Source: ParentMagic Newsletter, Dec 2009
This idea that children really want limits isn’t completely true. It is true, of course, that in the long run youngsters are more comfortable in a house where parents have clear, reasonable rules and enforce them consistently and fairly. Under these circumstances the kids are better off whether or not they realize the connection between their parents’ behavior and their own well being. In such a home, in addition to feeling cozy, warm and comfortable, children are also developing the critical skill of frustration tolerance.

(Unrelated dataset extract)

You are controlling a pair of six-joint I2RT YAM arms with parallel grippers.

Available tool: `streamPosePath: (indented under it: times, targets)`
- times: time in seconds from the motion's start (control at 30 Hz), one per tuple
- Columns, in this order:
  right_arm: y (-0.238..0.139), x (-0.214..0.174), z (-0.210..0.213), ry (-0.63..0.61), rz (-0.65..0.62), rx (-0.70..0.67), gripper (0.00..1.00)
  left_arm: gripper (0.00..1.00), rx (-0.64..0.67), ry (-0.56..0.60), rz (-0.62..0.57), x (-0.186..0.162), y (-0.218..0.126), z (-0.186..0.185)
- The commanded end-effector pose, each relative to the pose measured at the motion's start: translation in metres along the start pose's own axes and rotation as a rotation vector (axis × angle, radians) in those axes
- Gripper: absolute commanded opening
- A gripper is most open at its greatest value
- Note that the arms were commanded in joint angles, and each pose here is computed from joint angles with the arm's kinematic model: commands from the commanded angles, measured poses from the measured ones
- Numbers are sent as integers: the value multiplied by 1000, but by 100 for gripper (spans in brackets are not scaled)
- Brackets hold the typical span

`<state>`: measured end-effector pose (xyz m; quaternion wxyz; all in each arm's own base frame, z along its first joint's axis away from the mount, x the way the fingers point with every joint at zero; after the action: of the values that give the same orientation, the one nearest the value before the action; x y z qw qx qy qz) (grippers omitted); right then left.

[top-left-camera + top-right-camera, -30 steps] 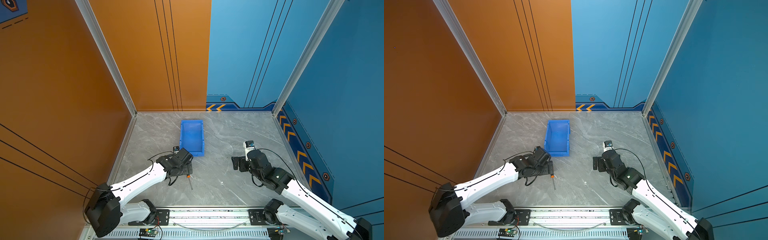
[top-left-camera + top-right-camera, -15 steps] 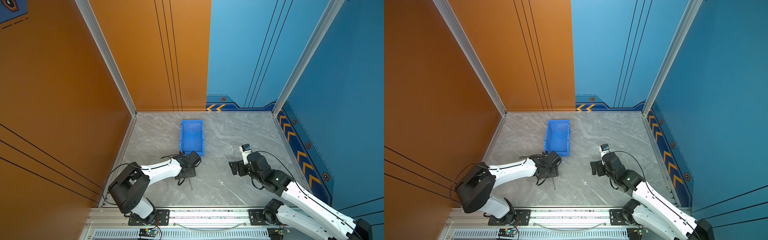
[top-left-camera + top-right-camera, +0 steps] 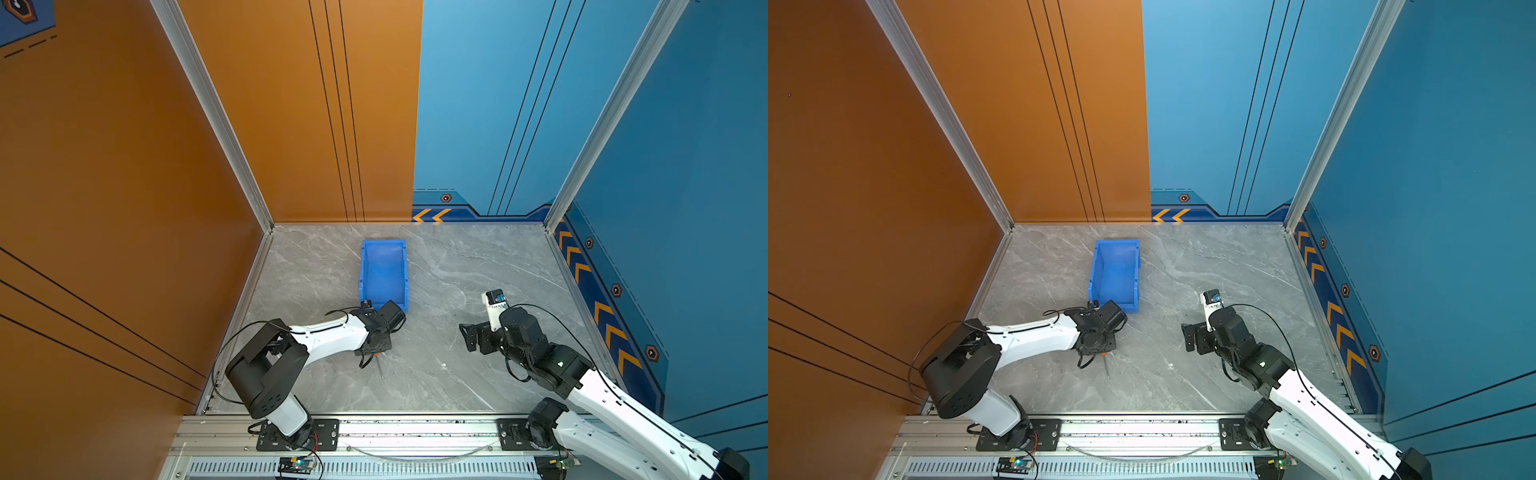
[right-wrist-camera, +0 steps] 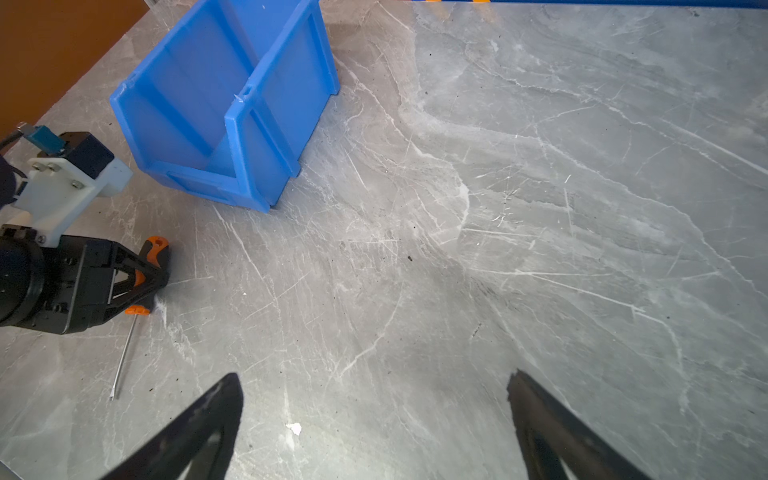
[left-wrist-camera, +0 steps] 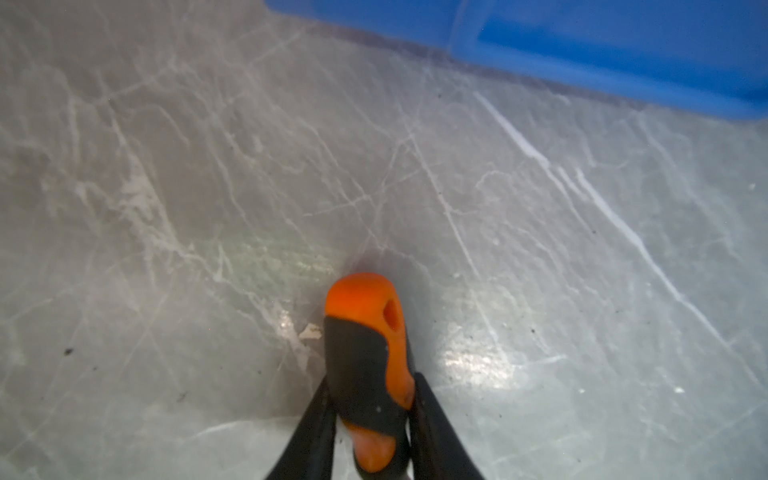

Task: Put the screwdriver in the bin
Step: 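Close the left gripper on the screwdriver handle and lift it, then carry the screwdriver with the left gripper over the blue bin and lower it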

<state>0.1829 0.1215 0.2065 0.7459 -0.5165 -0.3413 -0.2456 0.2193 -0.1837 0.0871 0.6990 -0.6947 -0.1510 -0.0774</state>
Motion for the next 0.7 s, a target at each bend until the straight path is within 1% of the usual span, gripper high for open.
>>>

Frustration tolerance is the ability to put up with discomfort or pain now in order to achieve some more important future objective. It’s a beautiful evening and I would like to trash this math homework, but I’d also like to get at least a B in the course. I’d like to slug my brother, but I don’t want to upset my mother and be grounded. I’d like another piece of lemon meringue pie, but I don’t want to get fat. Successful adults learned high frustration tolerance (HFT) when they were kids.
Many unsuccessful adults, however, still show significant amounts of low frustration tolerance (LFT). They can’t wait, so they run the yellow light. They purchase three new, unnecessary DVDs when their credit card is already overloaded. They watch the new show on TV instead of going to the gym to workout. LFT may be one of the fastest routes to failure as an adult.

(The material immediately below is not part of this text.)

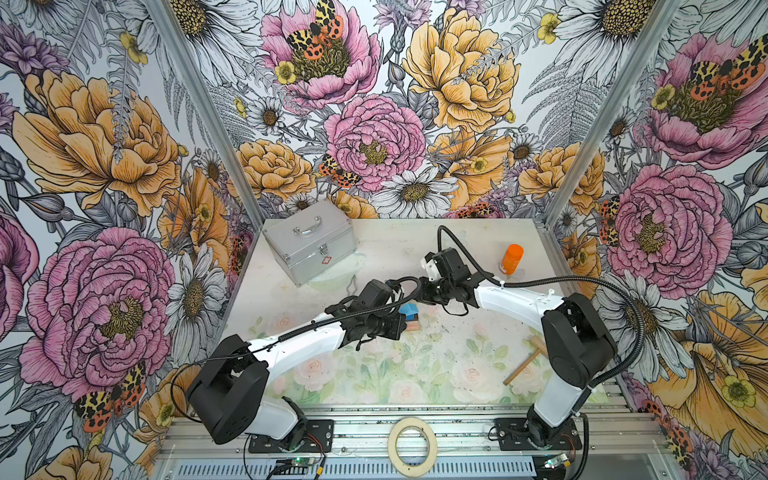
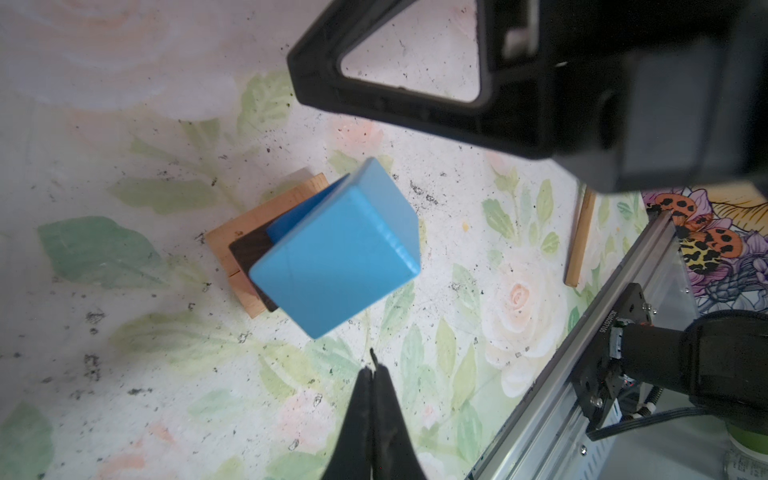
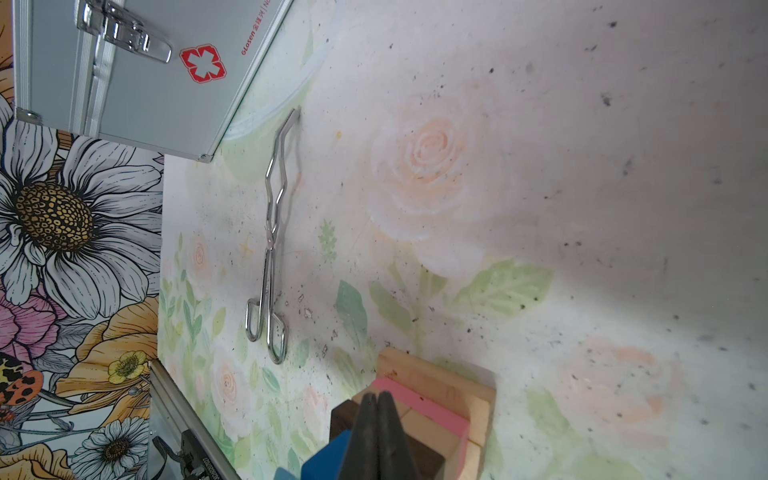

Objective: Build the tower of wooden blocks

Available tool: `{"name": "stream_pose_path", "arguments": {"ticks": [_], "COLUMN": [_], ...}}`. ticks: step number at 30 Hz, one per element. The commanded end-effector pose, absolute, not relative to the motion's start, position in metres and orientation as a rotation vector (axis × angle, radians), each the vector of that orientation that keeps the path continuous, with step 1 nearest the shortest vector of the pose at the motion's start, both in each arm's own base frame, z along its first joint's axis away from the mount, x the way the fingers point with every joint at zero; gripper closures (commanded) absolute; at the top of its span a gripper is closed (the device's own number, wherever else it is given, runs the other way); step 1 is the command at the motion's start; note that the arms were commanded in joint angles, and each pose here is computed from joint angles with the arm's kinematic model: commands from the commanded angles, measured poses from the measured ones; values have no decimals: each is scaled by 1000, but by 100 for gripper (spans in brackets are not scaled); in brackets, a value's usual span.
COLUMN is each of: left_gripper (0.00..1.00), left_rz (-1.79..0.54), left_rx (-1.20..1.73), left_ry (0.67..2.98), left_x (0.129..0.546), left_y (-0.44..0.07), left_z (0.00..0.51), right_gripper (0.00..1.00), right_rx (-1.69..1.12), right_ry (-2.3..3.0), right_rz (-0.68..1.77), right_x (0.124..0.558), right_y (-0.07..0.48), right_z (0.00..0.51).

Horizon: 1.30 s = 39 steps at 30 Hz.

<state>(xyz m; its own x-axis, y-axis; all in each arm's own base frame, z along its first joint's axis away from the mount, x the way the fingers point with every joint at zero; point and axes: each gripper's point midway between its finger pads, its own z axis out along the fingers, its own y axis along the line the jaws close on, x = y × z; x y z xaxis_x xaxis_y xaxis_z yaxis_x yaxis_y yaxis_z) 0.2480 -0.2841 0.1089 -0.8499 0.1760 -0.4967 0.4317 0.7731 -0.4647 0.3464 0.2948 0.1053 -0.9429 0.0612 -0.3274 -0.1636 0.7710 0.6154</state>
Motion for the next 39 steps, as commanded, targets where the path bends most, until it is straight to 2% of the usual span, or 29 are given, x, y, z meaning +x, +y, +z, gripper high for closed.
{"name": "stream_pose_path", "arguments": {"ticks": [1,39], "left_gripper": [100,100], "left_rz": [-812,-793], "left_rx": [461,453], "left_ry": [2466,2478], "left_x": [262,266], "left_y": [-288,-287], "left_z": [124,118], "right_gripper": [100,100], "right_rx": [-84,-64], "right_ry": [2580,2567], "right_rz": [965,968], "right_x": [349,343], "right_y": [295,290], "right_z": [122,126]}}
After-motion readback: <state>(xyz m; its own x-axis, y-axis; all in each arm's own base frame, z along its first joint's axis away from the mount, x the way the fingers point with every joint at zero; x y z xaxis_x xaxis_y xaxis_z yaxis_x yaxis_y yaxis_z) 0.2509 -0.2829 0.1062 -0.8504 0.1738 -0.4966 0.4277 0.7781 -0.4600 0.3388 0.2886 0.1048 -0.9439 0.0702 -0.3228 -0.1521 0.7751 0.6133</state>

CHILDREN WANT WHAT THEY WANT WHEN THEY WANT IT
Kids are just kids, so naturally they start out at the LFT point. At any one moment, children want what they want, and they can be angry and disappointed if they don’t get it. Kids do not welcome or enjoy adult‐imposed limits. As a result, youngsters’ frustration frequently leads to trouble with parents in the form of testing and manipulation.

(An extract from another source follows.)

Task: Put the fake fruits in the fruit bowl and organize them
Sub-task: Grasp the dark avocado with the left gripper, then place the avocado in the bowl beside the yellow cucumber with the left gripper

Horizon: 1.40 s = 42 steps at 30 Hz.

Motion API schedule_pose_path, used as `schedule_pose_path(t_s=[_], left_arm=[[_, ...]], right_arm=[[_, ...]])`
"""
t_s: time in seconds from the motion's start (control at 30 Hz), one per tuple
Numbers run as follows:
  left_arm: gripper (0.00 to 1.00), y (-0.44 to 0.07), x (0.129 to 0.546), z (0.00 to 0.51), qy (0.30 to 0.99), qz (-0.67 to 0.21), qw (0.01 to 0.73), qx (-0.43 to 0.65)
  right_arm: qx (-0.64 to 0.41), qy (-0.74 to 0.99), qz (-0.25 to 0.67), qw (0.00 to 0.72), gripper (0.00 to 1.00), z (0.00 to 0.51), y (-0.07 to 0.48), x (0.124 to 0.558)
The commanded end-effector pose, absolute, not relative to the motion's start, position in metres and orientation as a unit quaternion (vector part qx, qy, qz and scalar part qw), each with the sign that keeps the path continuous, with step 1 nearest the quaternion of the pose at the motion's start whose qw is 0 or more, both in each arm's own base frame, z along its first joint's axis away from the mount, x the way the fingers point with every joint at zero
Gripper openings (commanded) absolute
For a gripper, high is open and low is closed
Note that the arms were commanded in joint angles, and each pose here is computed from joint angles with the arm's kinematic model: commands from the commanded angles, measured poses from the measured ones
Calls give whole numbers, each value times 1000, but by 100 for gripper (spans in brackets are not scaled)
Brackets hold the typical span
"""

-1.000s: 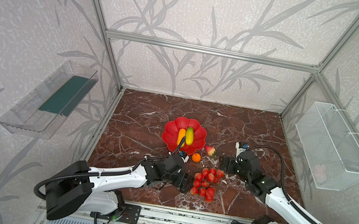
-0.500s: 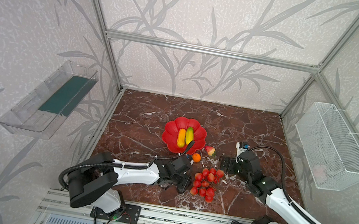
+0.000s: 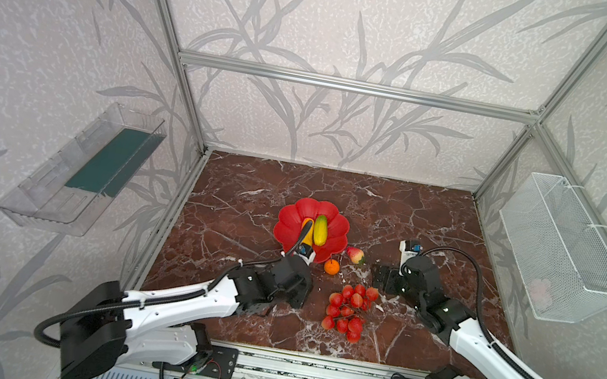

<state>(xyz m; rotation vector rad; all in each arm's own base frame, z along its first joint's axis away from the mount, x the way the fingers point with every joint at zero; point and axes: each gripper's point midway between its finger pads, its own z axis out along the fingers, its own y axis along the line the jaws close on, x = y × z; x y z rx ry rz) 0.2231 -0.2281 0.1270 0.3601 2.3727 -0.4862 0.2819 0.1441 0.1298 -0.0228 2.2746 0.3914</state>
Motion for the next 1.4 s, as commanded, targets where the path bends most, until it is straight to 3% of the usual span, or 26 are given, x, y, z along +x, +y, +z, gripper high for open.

But learning to tolerate—with a little parental assistance—both limits and frustration is a normal and necessary part of growing up. Over the years, most children learn and internalize three important lessons about frustration. First of all, not getting what you want is a regular occurrence in life; you will drive yourself crazy if you overreact to everything that goes wrong. Second, being frustrated is not the end of the world; the feeling always passes. And third, getting better and better at enduring as well as managing life’s disappointments PAYS BIG DIVIDENDS.